Exercise requirements: Leaving out all pictures, reproduce the entries below exactly, from the first line through the line that contains "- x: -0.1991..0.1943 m".

(Data provided Opens)

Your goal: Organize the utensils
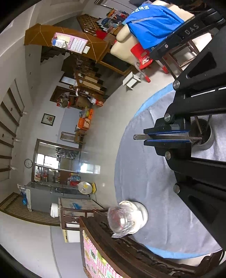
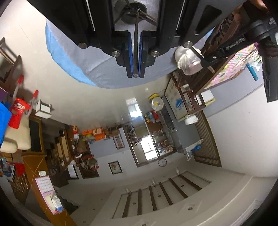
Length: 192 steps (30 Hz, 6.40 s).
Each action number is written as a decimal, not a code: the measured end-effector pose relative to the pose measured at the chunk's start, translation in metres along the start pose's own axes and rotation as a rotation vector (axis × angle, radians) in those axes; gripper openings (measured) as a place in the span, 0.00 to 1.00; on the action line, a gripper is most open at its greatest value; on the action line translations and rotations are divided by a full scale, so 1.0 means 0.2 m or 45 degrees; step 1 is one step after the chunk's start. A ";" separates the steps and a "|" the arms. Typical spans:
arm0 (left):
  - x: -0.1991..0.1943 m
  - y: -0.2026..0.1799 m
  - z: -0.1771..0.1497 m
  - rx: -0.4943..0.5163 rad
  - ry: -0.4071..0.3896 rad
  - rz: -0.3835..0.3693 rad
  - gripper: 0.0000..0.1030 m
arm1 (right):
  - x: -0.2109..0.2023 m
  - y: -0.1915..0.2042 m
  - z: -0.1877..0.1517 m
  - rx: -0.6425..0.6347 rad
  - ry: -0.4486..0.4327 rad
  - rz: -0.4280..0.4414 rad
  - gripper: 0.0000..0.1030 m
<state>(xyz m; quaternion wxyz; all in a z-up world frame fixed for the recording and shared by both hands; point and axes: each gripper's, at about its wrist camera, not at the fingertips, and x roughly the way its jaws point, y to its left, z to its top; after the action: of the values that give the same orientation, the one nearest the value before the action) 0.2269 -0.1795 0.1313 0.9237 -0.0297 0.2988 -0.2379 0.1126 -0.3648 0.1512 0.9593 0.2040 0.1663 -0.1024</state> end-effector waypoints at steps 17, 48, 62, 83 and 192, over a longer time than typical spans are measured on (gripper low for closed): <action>0.05 0.05 -0.21 -0.001 0.208 -0.011 0.43 | 0.11 -0.19 -0.19 0.228 0.319 0.039 0.13; -0.18 0.86 -0.87 -0.169 0.458 0.364 0.58 | 0.02 0.23 -0.79 0.020 0.409 0.527 0.47; -0.17 0.72 -1.09 0.014 0.487 0.381 0.65 | 0.26 0.01 -1.19 0.073 0.684 0.259 0.48; -0.14 0.84 -1.10 -0.038 0.470 0.392 0.66 | 0.60 0.34 -1.24 -0.194 0.822 0.270 0.32; 0.56 0.78 -0.95 -0.172 0.945 -0.008 0.10 | 0.58 -0.05 -1.32 0.118 1.022 0.192 0.08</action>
<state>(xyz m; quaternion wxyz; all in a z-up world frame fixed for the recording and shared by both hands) 0.2650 -0.0765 -0.1154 0.7477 -0.0031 0.6282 -0.2149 0.1433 -0.2766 -0.1226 0.8130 0.2822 0.5070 0.0485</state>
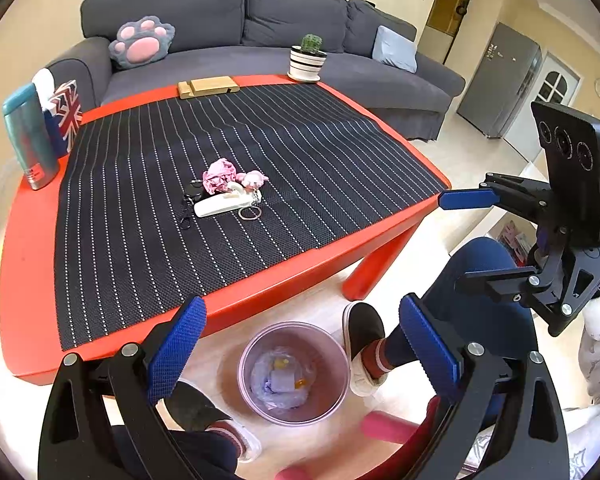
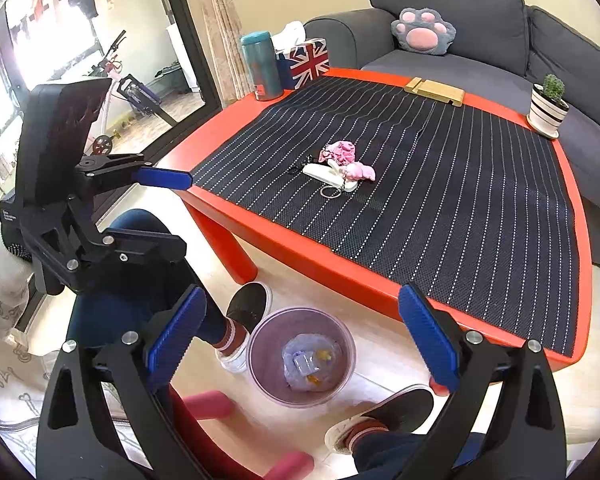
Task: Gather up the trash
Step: 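Move the left tool back over the table to the crumpled pink paper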
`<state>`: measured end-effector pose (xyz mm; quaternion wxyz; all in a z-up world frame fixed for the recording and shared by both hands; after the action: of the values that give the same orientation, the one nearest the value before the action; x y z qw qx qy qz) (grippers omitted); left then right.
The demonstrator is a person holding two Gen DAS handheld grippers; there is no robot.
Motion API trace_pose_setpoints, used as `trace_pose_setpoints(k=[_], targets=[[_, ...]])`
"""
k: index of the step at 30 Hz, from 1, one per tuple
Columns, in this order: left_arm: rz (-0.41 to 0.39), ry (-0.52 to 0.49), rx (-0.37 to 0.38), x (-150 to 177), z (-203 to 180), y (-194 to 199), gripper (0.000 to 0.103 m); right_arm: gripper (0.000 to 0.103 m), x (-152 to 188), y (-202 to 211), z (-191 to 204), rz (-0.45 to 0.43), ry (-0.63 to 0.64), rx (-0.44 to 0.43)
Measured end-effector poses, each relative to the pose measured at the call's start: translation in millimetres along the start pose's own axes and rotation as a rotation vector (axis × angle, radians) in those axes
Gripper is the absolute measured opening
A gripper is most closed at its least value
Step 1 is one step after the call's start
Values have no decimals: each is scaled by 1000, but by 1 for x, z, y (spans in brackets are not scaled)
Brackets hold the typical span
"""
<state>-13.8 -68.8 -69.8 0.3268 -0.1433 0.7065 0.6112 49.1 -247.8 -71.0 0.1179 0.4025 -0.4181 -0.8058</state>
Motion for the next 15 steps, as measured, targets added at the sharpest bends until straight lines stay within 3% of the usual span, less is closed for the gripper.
trace_pose_setpoints(k=[15], targets=[[-22,46,-38,-18,27,5,93,95,-29,3,-6,-39,4,13]])
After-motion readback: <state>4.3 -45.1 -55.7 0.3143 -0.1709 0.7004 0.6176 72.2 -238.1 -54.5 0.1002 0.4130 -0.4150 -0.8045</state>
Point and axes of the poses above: each gripper's, at about its wrist camera, not at the fingertips, and y roughly against the way its jaws point, z to its left, x to its underside, the point moved 5 cm from there along -y, roughly the way its jaws point, and after that the axes turned 14 degrees about -y, right-handed, at the moved point
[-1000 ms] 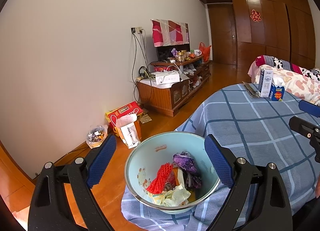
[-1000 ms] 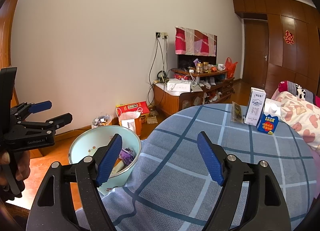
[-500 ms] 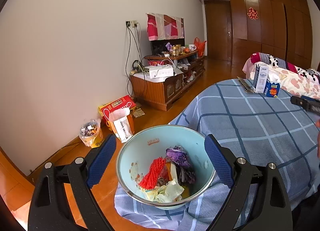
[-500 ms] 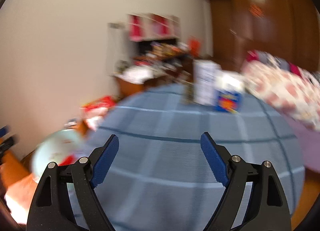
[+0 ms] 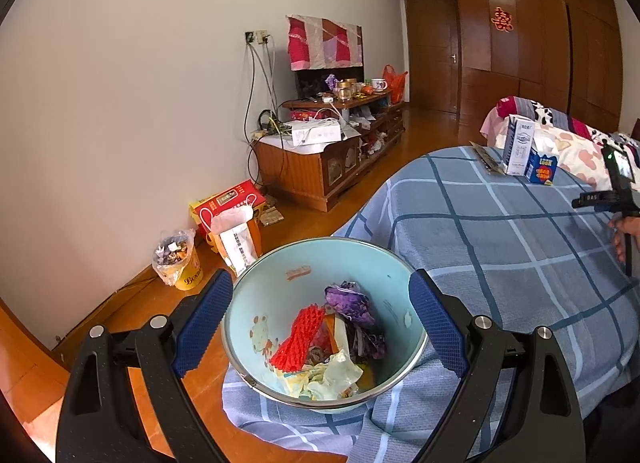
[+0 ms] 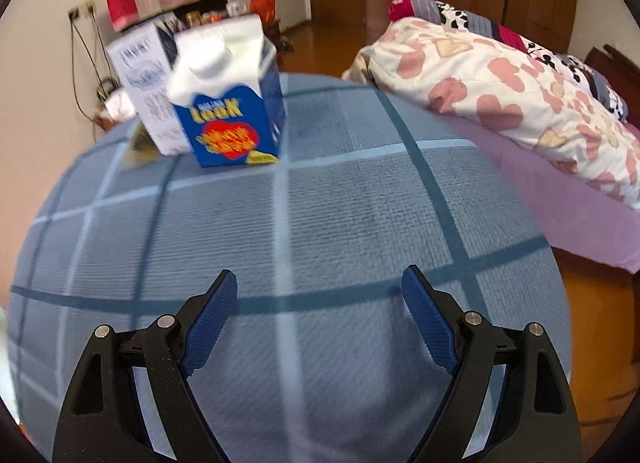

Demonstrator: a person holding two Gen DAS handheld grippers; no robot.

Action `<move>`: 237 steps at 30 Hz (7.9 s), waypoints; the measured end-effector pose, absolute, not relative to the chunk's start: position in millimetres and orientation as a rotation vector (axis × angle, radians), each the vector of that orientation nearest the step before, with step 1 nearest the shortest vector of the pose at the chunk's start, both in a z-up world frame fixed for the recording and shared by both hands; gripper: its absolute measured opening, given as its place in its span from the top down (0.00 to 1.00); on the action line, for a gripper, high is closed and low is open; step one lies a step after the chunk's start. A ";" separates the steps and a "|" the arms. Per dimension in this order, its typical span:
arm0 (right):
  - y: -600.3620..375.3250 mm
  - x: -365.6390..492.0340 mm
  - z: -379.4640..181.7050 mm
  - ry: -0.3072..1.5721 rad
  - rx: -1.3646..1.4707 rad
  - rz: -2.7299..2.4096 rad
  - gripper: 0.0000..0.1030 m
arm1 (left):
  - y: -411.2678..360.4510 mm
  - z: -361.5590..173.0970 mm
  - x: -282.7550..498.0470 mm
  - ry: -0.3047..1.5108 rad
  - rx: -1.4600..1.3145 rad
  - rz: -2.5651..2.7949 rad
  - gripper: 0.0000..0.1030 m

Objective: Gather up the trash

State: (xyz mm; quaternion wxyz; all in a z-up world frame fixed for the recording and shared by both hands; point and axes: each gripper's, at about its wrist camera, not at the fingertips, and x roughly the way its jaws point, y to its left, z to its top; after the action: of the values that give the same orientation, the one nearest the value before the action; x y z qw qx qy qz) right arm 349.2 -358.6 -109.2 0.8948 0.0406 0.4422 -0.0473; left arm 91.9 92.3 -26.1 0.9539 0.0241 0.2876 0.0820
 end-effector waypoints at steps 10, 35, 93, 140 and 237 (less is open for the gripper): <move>-351.6 370.8 -125.9 0.926 0.047 -0.065 0.05 | 106.4 -21.7 92.9 0.578 0.009 0.194 0.15; -350.8 371.7 -123.8 0.929 0.055 -0.074 0.05 | 145.5 7.0 79.6 0.449 -0.039 0.323 0.09; -350.8 371.9 -123.6 0.931 0.055 -0.074 0.04 | 61.2 102.5 88.9 0.243 0.022 0.298 0.06; -351.4 373.0 -124.0 0.933 0.055 -0.074 0.04 | 155.2 97.2 32.4 0.167 -0.097 0.445 0.06; -240.1 70.1 45.9 0.378 -0.002 0.137 0.05 | -2.4 24.6 73.4 0.450 0.099 0.083 0.06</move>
State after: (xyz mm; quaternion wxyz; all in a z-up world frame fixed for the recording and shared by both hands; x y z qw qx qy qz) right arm 70.1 -240.1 45.9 0.9799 -0.0011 0.1877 0.0681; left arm 73.4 -2.4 24.6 0.9728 0.0489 0.2228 0.0409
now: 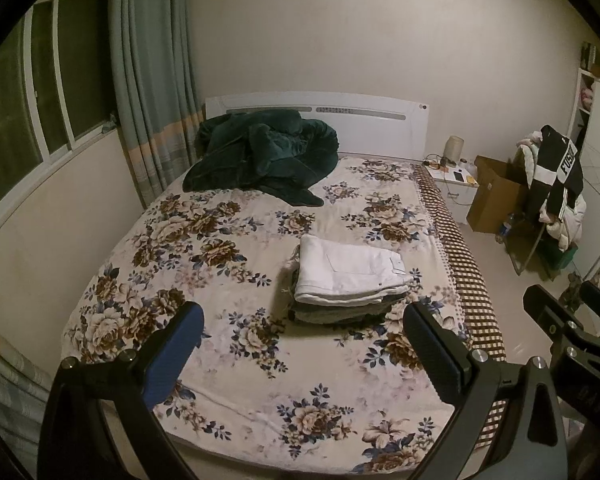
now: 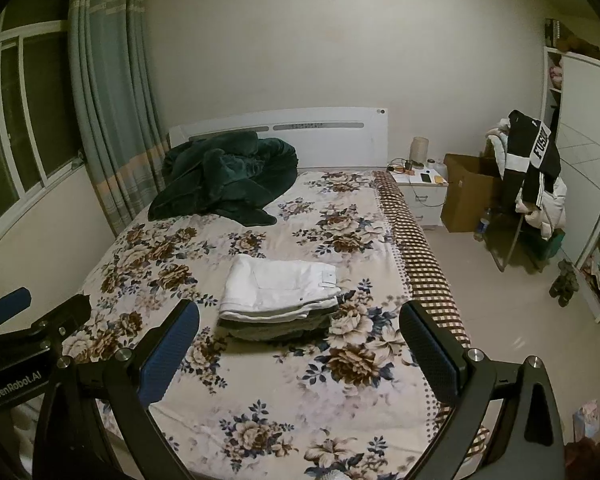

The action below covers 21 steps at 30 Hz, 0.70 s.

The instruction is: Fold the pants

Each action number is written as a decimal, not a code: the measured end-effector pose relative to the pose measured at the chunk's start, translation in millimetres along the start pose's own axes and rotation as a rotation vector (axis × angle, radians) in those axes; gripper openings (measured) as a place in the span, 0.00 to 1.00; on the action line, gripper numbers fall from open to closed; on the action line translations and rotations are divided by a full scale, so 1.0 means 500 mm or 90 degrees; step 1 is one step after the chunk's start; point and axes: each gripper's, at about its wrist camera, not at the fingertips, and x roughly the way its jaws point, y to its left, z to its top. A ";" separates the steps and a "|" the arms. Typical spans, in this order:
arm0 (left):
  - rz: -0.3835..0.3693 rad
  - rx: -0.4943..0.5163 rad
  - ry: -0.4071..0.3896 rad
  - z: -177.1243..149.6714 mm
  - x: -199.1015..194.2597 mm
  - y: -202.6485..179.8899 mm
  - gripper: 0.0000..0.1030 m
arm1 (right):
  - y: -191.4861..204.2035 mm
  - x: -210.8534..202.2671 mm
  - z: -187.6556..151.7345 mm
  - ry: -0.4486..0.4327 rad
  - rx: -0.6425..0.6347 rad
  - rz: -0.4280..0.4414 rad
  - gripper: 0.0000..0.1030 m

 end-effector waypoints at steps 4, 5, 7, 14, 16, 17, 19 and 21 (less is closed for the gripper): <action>-0.003 0.000 0.004 -0.002 -0.001 0.001 0.99 | 0.000 0.003 -0.003 0.007 0.002 0.002 0.99; -0.003 0.002 0.005 -0.005 -0.005 -0.001 0.99 | -0.001 0.004 -0.005 0.009 0.003 0.003 0.99; -0.004 0.001 0.006 -0.008 -0.009 -0.002 0.99 | -0.003 0.006 -0.010 0.012 0.003 0.002 0.99; -0.005 0.000 0.009 -0.010 -0.011 -0.003 0.99 | -0.003 0.009 -0.021 0.016 0.002 0.002 0.99; -0.003 0.000 0.009 -0.011 -0.011 -0.002 0.99 | -0.005 0.012 -0.023 0.017 0.002 0.001 0.99; -0.002 0.001 0.010 -0.013 -0.013 -0.002 0.99 | -0.006 0.011 -0.025 0.017 0.003 0.002 0.99; -0.001 0.000 0.011 -0.013 -0.013 -0.001 0.99 | -0.006 0.012 -0.022 0.016 0.002 0.001 0.99; 0.001 0.001 0.011 -0.015 -0.015 -0.002 0.99 | -0.007 0.012 -0.022 0.017 0.003 0.003 0.99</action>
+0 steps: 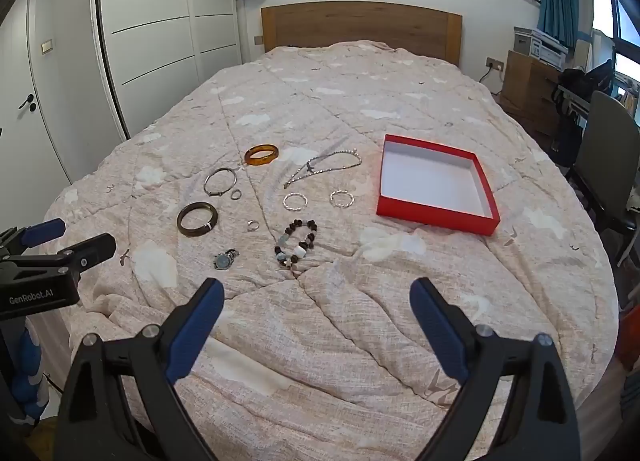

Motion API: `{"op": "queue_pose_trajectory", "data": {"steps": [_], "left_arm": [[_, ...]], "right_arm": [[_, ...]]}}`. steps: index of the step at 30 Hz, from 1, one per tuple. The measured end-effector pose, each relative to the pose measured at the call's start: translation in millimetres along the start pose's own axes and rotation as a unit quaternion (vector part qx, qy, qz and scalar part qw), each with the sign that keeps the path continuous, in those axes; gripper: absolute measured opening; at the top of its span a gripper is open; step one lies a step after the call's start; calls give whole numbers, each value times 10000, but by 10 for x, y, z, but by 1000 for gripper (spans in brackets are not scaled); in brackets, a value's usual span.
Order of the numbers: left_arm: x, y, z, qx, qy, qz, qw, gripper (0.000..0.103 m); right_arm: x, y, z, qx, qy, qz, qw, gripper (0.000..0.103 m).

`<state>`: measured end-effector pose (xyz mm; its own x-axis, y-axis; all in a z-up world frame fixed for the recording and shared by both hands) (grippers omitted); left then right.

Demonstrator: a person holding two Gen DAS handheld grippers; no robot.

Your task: Organize jewelry

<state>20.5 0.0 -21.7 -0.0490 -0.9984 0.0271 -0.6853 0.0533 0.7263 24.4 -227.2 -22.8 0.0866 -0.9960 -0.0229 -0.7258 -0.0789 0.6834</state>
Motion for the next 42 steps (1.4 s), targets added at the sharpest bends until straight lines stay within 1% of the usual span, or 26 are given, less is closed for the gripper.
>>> {"op": "queue_pose_trajectory", "data": {"steps": [11,14,21,23,28,37,42], "left_arm": [[87,76,-4,-33,-56,33,10000,103],[41,71,26,3,-43,38,10000,103],[17,80,12,149,75,-98,9998,103],[18,68,11,145,60,-148,9998,103],[27,83,-2,162,4,-143,9998,103],[20,-18,-18,28,-13,-29,10000,103],[21,-86,-1,-9,-37,19,10000,103]], "right_arm": [[-11,21,42,67,5,2,10000,95],[-3,64,16,89,16,11,10000,95],[-30,107,-7,172,47,60,9998,95],[-32,115,-10,195,34,56,9998,95],[14,92,-7,231,-74,70,9997,95],[72,38,3,196,-240,152,9994,95],[81,-44,30,48,-284,230,9993,95]]}}
Point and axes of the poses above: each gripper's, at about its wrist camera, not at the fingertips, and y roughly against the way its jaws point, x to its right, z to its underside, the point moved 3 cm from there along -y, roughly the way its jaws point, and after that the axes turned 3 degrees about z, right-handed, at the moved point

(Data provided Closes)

Expected answer:
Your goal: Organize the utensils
Length: 192 steps (30 Hz, 6.40 s).
Each action number is written as a decimal, not a code: the measured end-effector pose relative to the pose measured at the chunk's start, translation in metres along the start pose's own axes and rotation as a rotation vector (axis × angle, radians) in those axes; gripper openings (measured) as a place in the span, 0.00 to 1.00; on the action line, a gripper is most open at its greatest value; on the action line translations and rotations are divided by a full scale, so 1.0 means 0.2 m or 45 degrees; step 1 is one step after the chunk's start. A ";" separates the steps and a "|" the arms. Typical spans:
arm0 (left):
  - x: -0.1991..0.1943 m

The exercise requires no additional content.